Hadoop is an open-source framework which allows fast, reliable and scalable distributed conmputing and storage. It is based on the divide an conquer method. It allows specification of two main methods: the mapper and the reducer. The mappers process disjoint parts of the data in parralel and output (key,value) pairs. The results of the mappers are aggregated, sorted by key and sent to the reducers. The output consists of the outputs of each reducer concatenated.

I should say from the start that Hadoop can not accomplish any computational task. Usually, applications have to be completely rethought to fit into the MapReduce paradigm and this might not be productive (see Recommended reading for algorithm design). It might also not be productive to compute in parallel, mostly because if the data is not large enough the overload for splitting and coordinating the jobs might be higher than running on a single machine. Hadoop works best when you are I/O bounded: processing takes far less time than random disk access and the data can be read sequentially. For example, this is the case of large tweets collections.

As a general rule of thumb, Hadoop is most useful when you need results aggregated over large data where any part is not dependent one the other (e.g. word count, co-occurrence count). Hadoop can also be used only for its functionality of eleviating I/O bounds (e.g. filter a large file for content, keep only English tweets).
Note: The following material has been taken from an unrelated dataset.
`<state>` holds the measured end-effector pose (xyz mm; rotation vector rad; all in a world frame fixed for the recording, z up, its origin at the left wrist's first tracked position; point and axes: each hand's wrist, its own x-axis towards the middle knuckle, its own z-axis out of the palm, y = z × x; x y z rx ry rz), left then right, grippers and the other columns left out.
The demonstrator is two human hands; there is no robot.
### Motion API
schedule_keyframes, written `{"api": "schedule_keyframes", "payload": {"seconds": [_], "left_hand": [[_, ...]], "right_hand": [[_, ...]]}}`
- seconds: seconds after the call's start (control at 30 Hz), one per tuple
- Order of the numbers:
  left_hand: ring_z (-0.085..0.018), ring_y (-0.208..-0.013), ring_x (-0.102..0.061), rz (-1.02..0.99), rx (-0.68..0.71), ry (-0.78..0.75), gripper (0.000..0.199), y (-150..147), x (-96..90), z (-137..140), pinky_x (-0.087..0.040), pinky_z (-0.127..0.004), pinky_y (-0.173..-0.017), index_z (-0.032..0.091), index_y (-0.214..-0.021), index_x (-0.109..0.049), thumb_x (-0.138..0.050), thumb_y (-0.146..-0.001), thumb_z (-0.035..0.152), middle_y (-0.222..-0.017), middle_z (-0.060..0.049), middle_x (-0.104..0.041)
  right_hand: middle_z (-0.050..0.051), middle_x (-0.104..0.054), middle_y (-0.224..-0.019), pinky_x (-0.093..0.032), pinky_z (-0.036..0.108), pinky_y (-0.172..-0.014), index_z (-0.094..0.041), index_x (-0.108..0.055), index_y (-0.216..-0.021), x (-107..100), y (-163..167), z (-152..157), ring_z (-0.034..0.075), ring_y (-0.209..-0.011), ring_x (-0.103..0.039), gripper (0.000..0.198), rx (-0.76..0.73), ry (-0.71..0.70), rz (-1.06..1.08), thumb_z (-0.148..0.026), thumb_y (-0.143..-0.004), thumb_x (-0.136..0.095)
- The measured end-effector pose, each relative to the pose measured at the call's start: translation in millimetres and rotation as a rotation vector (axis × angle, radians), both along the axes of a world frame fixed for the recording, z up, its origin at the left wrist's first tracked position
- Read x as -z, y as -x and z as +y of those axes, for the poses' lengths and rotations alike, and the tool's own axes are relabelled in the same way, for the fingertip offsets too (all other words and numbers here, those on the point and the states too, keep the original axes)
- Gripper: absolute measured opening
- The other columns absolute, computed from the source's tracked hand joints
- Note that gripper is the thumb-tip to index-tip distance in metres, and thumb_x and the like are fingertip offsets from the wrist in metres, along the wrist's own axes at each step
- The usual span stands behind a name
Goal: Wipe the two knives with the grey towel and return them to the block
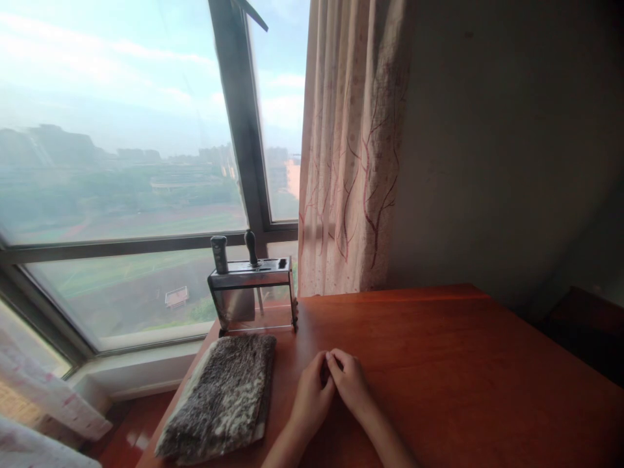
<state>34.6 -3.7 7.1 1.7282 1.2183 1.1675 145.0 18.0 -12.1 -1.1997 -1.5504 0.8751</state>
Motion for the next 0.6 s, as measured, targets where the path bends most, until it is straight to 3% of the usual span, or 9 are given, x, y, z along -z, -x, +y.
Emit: {"api": "schedule_keyframes", "payload": {"seconds": [0.6], "left_hand": [[-0.023,-0.079,-0.065,-0.006,-0.013,-0.019,0.014,-0.3,5.1,2.1,-0.047,-0.03,-0.071,0.017,-0.093,-0.06,-0.05,-0.083,0.018,-0.085,-0.007,-0.07]], "right_hand": [[0.003,-0.063,-0.064,-0.039,0.026,-0.056,-0.019,-0.059,-0.065,-0.2,0.1,-0.5,0.018,-0.06,-0.056,0.042,0.004,-0.001,0.008,-0.046,-0.092,-0.043]]}}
All my examples will be run on tweets. An sample of such file can be downloaded here. The tweets are in JSON format, one tweet/line. Furthermore, all tweets have an extra 'analysis'/'tokens'/'all' field which contains a list of all tokens obtained using the Trendminer preprocessing pipeline.

Distributed File System (HDFS)

Hadoop works with its distributed file system (HDFS). HDFS stores files over the network where they are replicated in case of failure and allows sequential reading of lines rather than random disk access.

In order to be usable with Hadoop, all files should be loaded on HDFS first. The output of the jobs is also stored on HDFS. In order to access HDFS, you need to run commands starting with:

hadoop fs

Each user has a home on HDFS, usually under /user. Some useful commands are:

name='user'
hadoop fs -ls / # lists the directories in root
hadoop fs -mkdir /user/$name/data # creates a directory under the user's home
hadoop fs -put tweets /user/$name/data # uploads the tweets file to home

A web interface with HDFS information and browsing (available only from within SDCS):

http://derwent.dcs.shef.ac.uk:50070/dfshealth.jsp

Running scripts

I will use Hadoop Streaming to describe running jobs. There are broadly two options: Streaming and Native. The streaming version is used for quick prototpying and writing jobs. If you want to do something more ellaborate and need to have access to all of Hadoop's functionality you should use the Native option.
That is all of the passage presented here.